Lecture 11: Detection Theory

Detection theory studies how to choose between competing hypotheses from observed data. The central problem is balancing missed detections against false alarms.

Gaussian Review

If

\[X\sim N(\mu,\sigma^2),\]

then the standardized variable

\[Z=\frac{X-\mu}{\sigma}\]

has distribution $N(0,1)$.

The standard normal CDF is

\[\Phi(a)=P(Z\leq a).\]

The complementary CDF, or survival function, is

\[Q(a)=P(Z>a)=1-\Phi(a).\]

If $X\sim N(\mu,\sigma^2)$, then

\[P(X>\gamma) = Q\left(\frac{\gamma-\mu}{\sigma}\right),\]

and

\[P(X\leq \gamma) = \Phi\left(\frac{\gamma-\mu}{\sigma}\right).\]

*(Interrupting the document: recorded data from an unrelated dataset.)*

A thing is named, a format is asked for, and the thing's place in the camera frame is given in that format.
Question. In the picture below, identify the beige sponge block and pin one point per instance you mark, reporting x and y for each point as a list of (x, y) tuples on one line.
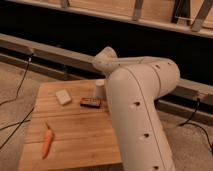
[(63, 97)]

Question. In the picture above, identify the orange carrot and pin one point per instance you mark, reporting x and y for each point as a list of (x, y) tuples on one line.
[(48, 138)]

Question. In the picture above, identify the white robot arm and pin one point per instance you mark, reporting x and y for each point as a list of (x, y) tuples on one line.
[(132, 85)]

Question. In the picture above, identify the white paper cup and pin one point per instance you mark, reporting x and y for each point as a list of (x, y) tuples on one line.
[(99, 90)]

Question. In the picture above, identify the small dark snack packet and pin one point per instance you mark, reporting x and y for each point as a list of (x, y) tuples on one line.
[(90, 102)]

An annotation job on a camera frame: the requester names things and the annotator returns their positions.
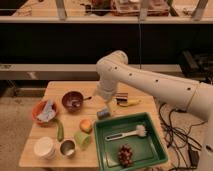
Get brown pine cone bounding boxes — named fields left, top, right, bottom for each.
left=118, top=144, right=133, bottom=167

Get white blue cloth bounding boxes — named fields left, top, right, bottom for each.
left=37, top=100, right=56, bottom=122

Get metal cup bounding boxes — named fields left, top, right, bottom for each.
left=60, top=140, right=75, bottom=157

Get dark striped block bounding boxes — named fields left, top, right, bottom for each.
left=115, top=93, right=128, bottom=102

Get orange fruit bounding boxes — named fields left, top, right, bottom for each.
left=79, top=119, right=92, bottom=133

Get orange bowl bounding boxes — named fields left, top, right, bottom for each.
left=31, top=100, right=58, bottom=126

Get green plastic tray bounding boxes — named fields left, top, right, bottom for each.
left=94, top=113, right=168, bottom=171

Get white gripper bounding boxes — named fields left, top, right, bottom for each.
left=95, top=87, right=115, bottom=102

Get black cables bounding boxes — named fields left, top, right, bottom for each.
left=157, top=101, right=208, bottom=171

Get white dish brush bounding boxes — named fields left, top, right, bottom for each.
left=105, top=125, right=147, bottom=141

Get green cucumber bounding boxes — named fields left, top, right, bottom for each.
left=55, top=119, right=64, bottom=142

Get spoon in brown bowl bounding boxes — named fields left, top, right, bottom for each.
left=71, top=96, right=92, bottom=107

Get yellow banana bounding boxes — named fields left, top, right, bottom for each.
left=117, top=99, right=141, bottom=107

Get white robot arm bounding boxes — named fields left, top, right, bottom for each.
left=95, top=50, right=213, bottom=171

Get white plastic cup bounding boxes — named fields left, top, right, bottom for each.
left=34, top=137, right=55, bottom=159

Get dark brown bowl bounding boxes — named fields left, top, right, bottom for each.
left=62, top=91, right=83, bottom=113

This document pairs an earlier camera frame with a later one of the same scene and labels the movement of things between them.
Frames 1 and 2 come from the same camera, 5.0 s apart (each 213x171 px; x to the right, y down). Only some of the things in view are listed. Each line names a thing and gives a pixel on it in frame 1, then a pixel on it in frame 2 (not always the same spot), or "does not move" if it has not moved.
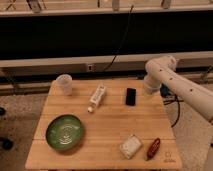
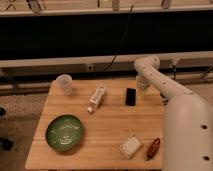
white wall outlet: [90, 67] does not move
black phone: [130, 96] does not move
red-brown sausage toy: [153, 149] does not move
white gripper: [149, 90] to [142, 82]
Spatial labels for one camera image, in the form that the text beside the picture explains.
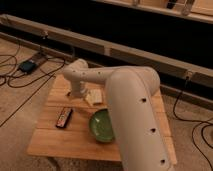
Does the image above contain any black rectangular eraser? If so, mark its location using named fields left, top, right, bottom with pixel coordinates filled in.
left=56, top=108, right=73, bottom=129

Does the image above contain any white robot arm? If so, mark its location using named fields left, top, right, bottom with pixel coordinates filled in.
left=63, top=59, right=175, bottom=171

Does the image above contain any pale wooden block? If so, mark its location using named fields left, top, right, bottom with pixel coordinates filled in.
left=84, top=89, right=103, bottom=106

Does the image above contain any wooden table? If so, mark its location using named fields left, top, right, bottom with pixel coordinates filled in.
left=26, top=73, right=178, bottom=166

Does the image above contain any green bowl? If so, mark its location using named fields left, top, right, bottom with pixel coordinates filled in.
left=89, top=109, right=115, bottom=143

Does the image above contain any dark power adapter box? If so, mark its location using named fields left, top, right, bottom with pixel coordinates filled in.
left=18, top=60, right=36, bottom=74

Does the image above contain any black cable left floor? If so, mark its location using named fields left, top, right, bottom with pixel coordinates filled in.
left=0, top=46, right=68, bottom=128

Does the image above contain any black cable floor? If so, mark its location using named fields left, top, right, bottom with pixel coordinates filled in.
left=171, top=75, right=213, bottom=163
left=0, top=46, right=68, bottom=128

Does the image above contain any black cable right floor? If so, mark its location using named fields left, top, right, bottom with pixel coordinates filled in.
left=171, top=75, right=213, bottom=163

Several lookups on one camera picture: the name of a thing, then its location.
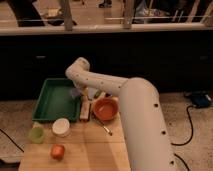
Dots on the wooden railing shelf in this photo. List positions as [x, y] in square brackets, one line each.
[34, 17]

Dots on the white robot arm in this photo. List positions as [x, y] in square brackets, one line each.
[144, 128]

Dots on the blue floor device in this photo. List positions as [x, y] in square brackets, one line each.
[201, 100]

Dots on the wooden block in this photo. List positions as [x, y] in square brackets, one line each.
[85, 111]

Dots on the blue sponge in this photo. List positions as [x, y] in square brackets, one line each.
[75, 93]

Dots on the green plastic tray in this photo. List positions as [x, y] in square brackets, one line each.
[55, 101]

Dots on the orange fruit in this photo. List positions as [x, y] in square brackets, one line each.
[57, 151]

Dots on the white round container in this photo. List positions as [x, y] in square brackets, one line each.
[61, 127]

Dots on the green plastic cup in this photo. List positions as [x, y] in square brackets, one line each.
[36, 135]

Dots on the orange bowl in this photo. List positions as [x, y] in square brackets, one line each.
[105, 109]

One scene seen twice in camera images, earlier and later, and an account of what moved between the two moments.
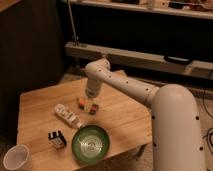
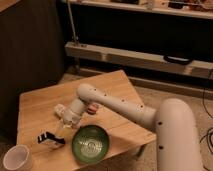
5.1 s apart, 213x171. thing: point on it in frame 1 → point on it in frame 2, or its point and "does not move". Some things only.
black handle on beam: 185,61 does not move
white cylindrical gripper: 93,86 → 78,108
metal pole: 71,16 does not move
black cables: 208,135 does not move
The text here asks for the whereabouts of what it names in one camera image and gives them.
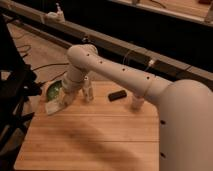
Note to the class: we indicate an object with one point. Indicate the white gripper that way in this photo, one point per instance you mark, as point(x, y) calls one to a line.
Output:
point(67, 98)

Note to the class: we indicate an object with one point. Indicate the white sponge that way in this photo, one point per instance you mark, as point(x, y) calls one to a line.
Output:
point(53, 106)

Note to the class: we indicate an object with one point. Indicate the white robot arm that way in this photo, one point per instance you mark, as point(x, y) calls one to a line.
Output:
point(185, 107)

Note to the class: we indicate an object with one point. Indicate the green ceramic bowl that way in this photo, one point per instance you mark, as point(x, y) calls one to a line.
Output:
point(53, 90)

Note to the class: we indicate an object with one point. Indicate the clear plastic bottle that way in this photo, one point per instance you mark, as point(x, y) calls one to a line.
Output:
point(87, 89)

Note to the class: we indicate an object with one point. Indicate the black tripod stand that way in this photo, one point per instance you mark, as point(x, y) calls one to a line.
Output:
point(17, 84)

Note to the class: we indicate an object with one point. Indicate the black rectangular block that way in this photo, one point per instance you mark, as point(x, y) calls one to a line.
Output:
point(117, 95)

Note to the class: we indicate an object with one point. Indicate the white object on rail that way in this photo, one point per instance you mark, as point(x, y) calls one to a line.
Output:
point(58, 15)

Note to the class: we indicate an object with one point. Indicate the metal rail beam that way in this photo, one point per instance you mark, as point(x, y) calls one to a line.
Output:
point(181, 47)

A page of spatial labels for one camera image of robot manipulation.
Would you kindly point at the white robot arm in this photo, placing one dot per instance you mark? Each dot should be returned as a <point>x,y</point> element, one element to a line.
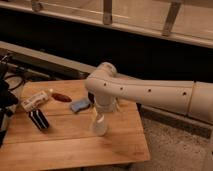
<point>187,105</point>

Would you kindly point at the black bowl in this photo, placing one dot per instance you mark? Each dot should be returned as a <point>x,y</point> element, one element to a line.
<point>91,97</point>

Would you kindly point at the blue sponge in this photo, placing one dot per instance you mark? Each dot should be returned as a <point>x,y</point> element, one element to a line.
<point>79,105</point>

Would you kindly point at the brown red sausage toy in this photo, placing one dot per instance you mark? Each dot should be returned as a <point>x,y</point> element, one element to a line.
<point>60,97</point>

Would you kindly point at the wooden table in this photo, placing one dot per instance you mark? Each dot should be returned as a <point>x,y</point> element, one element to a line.
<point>69,143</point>

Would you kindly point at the white cardboard box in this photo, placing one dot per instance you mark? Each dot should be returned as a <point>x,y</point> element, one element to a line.
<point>35,100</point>

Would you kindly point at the black equipment with cables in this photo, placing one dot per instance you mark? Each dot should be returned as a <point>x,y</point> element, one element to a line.
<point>7,99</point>

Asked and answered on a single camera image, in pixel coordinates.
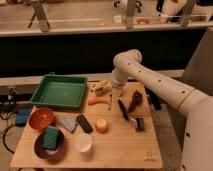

These two standardization identities are the main tools for converting detector thresholds into false alarm and detection probabilities.

Chi-Squared Random Variables

If $Z_1,\ldots,Z_k$ are iid standard normal random variables, then

\[Y=\sum_{i=1}^k Z_i^2\]

has a chi-squared distribution with $k$ degrees of freedom.

Chi-squared distributions appear naturally when detection statistics are sums of squared Gaussian observations.

Binary Hypothesis Testing

A binary hypothesis test chooses between

\[H_0: \text{null hypothesis}, \qquad H_1: \text{alternative hypothesis}.\]

For example, in radar detection:

\[H_0: \text{no aircraft}, \qquad H_1: \text{aircraft present}.\]

A detector maps observed data to a decision:

\[\delta(x)\in\{H_0,H_1\}.\]

There are two common design philosophies:

  • Neyman-Pearson: constrain the false alarm probability and maximize detection probability.
  • Bayesian: assign prior probabilities and costs, then minimize expected loss.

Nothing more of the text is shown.